* _WHAT TO DO_
Count the lines below that hold the string "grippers". Give only that number.

* _Stored items_
= = = =
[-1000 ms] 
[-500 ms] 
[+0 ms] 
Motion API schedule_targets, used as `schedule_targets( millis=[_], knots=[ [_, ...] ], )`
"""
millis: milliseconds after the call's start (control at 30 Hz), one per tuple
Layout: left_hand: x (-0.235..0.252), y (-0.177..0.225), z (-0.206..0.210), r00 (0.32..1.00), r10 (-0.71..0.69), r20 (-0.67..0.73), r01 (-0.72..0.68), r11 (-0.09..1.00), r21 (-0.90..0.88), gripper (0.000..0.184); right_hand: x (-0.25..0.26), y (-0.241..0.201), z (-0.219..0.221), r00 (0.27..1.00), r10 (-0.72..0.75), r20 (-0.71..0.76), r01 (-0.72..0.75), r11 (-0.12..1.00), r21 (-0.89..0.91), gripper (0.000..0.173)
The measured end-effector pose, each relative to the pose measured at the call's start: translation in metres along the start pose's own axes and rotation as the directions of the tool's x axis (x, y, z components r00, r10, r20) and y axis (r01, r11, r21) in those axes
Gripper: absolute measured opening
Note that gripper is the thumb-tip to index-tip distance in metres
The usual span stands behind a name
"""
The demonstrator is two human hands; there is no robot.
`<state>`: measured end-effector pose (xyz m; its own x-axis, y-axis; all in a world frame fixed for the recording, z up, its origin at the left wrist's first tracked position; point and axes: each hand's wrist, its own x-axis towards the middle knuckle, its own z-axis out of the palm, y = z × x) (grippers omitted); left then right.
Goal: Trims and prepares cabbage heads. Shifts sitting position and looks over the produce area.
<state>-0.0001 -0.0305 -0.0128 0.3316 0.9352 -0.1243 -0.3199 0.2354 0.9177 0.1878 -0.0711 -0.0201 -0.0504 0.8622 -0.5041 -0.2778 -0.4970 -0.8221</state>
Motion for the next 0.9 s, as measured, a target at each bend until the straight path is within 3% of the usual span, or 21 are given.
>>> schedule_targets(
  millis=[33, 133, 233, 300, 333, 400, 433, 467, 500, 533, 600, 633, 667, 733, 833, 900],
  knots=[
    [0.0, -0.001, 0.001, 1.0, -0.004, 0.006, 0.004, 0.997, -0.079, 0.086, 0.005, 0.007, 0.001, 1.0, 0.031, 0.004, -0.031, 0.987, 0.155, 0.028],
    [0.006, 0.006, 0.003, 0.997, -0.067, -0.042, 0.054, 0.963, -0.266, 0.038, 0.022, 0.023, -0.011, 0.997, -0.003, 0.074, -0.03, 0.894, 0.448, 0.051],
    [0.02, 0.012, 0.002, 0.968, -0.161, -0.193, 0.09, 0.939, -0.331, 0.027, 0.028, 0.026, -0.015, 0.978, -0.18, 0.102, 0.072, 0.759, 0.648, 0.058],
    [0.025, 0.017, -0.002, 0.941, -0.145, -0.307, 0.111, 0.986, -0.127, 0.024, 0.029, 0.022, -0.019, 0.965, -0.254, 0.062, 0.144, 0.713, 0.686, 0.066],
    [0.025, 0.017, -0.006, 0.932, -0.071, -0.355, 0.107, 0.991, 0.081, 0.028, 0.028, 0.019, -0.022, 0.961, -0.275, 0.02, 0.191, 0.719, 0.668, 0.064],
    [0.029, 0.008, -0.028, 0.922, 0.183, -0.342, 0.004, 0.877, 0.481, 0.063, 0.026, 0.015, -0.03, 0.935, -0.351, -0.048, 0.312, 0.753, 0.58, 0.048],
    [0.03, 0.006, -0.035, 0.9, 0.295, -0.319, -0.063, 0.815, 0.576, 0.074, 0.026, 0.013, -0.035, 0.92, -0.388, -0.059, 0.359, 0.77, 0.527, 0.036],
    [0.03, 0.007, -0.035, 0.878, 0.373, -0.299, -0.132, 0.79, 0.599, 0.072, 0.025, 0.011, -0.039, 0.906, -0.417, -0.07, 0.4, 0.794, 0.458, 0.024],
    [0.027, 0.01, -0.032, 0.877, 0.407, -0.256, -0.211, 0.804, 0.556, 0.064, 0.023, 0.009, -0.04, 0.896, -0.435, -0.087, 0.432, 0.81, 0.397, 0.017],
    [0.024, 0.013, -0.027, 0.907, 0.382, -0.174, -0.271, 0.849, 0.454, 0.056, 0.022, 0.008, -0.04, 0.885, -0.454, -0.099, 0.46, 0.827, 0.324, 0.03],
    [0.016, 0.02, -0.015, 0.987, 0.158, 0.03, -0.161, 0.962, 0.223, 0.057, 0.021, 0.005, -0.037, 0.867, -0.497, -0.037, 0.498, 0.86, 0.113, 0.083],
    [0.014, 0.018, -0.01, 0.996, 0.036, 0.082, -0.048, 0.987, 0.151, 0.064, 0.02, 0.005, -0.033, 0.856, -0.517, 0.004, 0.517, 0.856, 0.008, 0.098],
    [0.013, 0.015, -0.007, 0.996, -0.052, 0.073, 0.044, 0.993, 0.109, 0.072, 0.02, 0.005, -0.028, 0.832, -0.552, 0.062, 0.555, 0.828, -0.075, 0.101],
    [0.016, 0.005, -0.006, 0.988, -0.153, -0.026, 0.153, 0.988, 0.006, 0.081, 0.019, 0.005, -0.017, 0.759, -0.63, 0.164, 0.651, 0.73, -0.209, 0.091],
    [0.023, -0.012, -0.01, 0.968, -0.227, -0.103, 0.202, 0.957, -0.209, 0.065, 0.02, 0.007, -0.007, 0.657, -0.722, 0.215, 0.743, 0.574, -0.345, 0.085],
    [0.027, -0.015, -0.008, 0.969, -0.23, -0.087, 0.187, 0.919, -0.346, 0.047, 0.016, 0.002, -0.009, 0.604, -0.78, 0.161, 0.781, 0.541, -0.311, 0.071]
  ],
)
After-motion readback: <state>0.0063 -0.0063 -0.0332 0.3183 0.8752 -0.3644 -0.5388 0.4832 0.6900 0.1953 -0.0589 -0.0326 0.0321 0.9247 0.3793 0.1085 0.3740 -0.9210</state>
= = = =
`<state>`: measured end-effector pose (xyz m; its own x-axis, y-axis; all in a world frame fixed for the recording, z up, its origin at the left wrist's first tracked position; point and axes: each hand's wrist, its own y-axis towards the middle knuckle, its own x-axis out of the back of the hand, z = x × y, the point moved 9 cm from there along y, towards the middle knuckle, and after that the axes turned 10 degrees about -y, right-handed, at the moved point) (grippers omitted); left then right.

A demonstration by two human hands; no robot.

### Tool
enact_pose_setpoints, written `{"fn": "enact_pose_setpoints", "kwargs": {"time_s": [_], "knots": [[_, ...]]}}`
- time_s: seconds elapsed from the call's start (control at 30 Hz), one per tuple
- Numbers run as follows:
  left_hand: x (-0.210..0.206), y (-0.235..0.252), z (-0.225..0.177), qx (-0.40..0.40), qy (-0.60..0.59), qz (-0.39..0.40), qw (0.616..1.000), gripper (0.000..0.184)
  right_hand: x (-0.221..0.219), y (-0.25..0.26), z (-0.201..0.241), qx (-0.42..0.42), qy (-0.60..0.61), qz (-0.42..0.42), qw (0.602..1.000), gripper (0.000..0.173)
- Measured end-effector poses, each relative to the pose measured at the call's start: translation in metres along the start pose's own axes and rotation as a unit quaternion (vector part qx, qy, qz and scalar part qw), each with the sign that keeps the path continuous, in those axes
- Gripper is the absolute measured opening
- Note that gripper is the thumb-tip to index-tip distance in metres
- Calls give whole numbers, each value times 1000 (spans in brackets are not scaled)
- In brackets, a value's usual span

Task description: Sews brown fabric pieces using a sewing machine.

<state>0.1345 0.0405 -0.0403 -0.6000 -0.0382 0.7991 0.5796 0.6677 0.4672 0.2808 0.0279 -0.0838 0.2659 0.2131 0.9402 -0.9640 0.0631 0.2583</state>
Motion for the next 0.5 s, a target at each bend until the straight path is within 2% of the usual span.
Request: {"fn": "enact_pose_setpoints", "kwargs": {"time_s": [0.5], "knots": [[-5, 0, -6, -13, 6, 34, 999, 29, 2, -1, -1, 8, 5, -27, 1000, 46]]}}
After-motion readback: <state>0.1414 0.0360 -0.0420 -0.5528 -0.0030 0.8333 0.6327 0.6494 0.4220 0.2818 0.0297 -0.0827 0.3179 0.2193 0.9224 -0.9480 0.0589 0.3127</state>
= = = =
* _FINISHED TASK_
2